Boolean. Delete the files after they have been scanned. Do not use with the incrementalModeActivated feature.

 
Move to directory after crawl

Move the scanned files to this directory after they are scanned. Do not use with the incrementalModeActivated feature.

 
Additional Start Directories

If there is only one root directory to scan, put it in the Start Directory field and optionally specify a Move to Directory After Crawl directory where the files should be placed after the crawl.

If there is more than one root directory to scan, put the first one in the Start Directory field (and optionally specify the Move to Directory After Crawl field) and then add the other directories here.

Each entry is two strings. The first string is the Start Directory. The second string is the optional Move To Directory After Crawl directory.

 
Max RowsNumber of rows to read from the file.

The "other" tab contains Kerberos settings:

Parquet Other TabRemarks
KeytabLocation of keytab file for Kerberos authentication.
Principal NamePrincipal name for Kerberos authorization.
Name Node PrincipalConfiguration property for enabling support for Kerberos.
Scan hidden filesIf true, scan all readable files including system and hidden files.

The other tabs in the Connector Editor are described on the Connectors page.

Running the ParquetConnector

While testing a new connector, you will frequently need to empty the index and try again. Methods of deleting the index are described here.

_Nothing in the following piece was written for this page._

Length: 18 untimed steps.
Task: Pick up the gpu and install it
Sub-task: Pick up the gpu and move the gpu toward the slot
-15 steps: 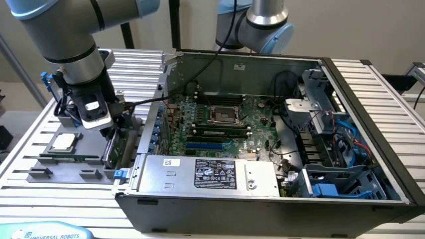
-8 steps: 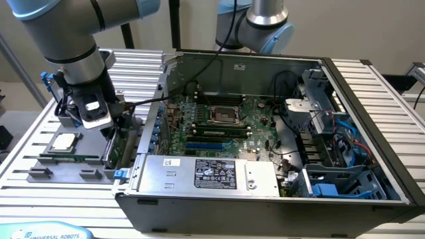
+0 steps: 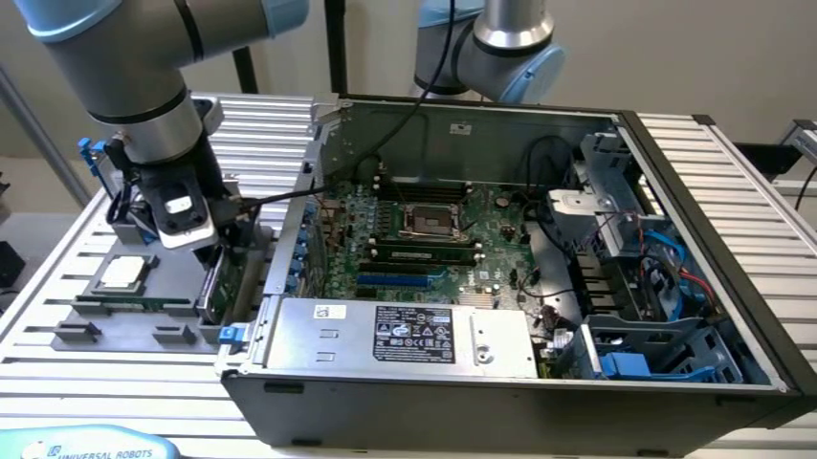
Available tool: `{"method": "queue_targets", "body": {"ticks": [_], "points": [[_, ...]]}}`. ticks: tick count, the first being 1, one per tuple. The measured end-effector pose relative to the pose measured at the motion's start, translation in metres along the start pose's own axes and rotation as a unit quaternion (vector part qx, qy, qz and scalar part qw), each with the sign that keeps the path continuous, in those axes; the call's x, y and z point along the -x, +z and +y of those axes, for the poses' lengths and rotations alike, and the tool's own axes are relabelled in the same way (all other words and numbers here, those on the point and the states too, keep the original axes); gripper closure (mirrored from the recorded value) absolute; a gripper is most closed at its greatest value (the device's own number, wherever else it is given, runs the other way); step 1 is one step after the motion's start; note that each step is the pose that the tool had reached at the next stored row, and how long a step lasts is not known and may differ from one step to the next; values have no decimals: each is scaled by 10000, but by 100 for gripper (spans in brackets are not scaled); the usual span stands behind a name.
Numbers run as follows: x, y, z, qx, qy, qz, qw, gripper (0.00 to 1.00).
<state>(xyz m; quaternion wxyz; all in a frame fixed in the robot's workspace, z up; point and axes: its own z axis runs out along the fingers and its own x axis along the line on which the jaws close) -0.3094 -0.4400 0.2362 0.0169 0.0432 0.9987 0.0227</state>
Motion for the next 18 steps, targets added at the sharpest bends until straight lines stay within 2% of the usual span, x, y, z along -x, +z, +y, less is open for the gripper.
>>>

To run the ParquetConnector, open the AIE Administration UI, and navigate to the System Management > Connectors page. Right-click on ParquetConnector and click on Start.

Then navigate to SAIL, which is Query > SAIL. Search for *:*, which retrieves all records in all tables. We can see that the scanner was successful:

To view all of these fields in the search results, open the SAIL Properties dialog box (click on the gear icon) and add the field names to the Field Expressions tab Other Results Fields list.

Incremental Updating

The primary role of incremental updating is to load new Parquet content while skipping over files that have already been ingested. If a Parquet file is deleted after the first run of an incrementally-enabled Parquet connector, the next run deletes all of the documents that came from that file. If the file is left in place with one or more rows removed, however, the next connector run does not delete documents associated with the missing rows, because it only checks whether the source file is still present.

This connector supports the Activating Incremental Updating features. There is a tutorial example of incremental updating here.

After running the connector to ingest documents with Incremental Mode activated, be careful with any future configuration changes to the connector, as such changes can cause one or more of the following issues:

  • Some incremental changes might not be properly identified, and hence, not get ingested into AIE in future runs.
  • Some documents can remain in your index that are no longer managed by any connector. These documents can eventually become out of date and contain outdated content security permissions.

If you must make changes to change the connector configuration after running it, follow these steps to keep your system fully up to date:
1. Delete any previous documents the connector created in your AIE index.
2. Select your connector from the AIE Administrator's Connectors tab, and Reset the connector.